## WHAT NEEDS TO BE DONE
Whichever lines include the word "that", copy them as they appear in the data.
** Opening SOURCE DATA block **
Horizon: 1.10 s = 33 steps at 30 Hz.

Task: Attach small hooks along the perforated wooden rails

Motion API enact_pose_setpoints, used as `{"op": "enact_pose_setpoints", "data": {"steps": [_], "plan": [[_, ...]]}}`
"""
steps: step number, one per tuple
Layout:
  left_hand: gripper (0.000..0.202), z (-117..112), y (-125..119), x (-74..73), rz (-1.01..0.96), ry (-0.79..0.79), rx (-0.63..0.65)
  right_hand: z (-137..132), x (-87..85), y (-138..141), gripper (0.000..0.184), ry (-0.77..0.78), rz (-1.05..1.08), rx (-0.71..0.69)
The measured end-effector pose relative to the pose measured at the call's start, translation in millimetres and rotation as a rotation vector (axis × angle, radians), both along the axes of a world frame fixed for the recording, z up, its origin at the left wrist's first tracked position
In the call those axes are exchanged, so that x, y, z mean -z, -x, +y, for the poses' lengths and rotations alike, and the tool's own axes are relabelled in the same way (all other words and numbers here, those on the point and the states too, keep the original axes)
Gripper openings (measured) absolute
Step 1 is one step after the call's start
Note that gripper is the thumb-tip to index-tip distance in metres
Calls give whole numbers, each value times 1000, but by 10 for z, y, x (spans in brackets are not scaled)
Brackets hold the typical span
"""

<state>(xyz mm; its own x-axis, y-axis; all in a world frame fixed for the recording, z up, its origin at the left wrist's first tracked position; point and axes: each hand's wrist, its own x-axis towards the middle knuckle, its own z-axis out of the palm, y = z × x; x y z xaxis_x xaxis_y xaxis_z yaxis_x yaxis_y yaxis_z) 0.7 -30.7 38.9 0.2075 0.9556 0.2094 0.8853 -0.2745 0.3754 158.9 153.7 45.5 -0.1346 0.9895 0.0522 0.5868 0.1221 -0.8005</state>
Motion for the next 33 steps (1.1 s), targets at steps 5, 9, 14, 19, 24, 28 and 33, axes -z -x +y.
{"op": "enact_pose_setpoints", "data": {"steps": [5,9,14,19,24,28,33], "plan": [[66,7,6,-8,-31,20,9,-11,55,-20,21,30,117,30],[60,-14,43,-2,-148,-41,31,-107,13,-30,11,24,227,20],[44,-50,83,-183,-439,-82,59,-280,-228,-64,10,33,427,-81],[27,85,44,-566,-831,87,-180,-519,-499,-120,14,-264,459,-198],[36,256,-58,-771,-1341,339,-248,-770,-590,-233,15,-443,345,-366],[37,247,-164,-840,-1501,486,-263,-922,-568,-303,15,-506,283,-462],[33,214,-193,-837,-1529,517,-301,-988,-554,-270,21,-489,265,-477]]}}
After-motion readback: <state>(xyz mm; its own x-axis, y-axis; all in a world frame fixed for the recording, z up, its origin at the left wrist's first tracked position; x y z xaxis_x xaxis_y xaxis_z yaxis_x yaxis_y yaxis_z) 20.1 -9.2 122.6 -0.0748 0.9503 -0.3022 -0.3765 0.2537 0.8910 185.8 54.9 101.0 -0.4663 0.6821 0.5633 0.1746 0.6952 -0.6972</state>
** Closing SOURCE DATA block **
## PROBLEM SOLUTION
In the call those axes are exchanged, so that x, y, z mean -z, -x, +y, for the poses' lengths and rotations alike, and the tool's own axes are relabelled in the same way (all other words and numbers here, those on the point and the states too, keep the original axes)
Note that gripper is the thumb-tip to index-tip distance in metres

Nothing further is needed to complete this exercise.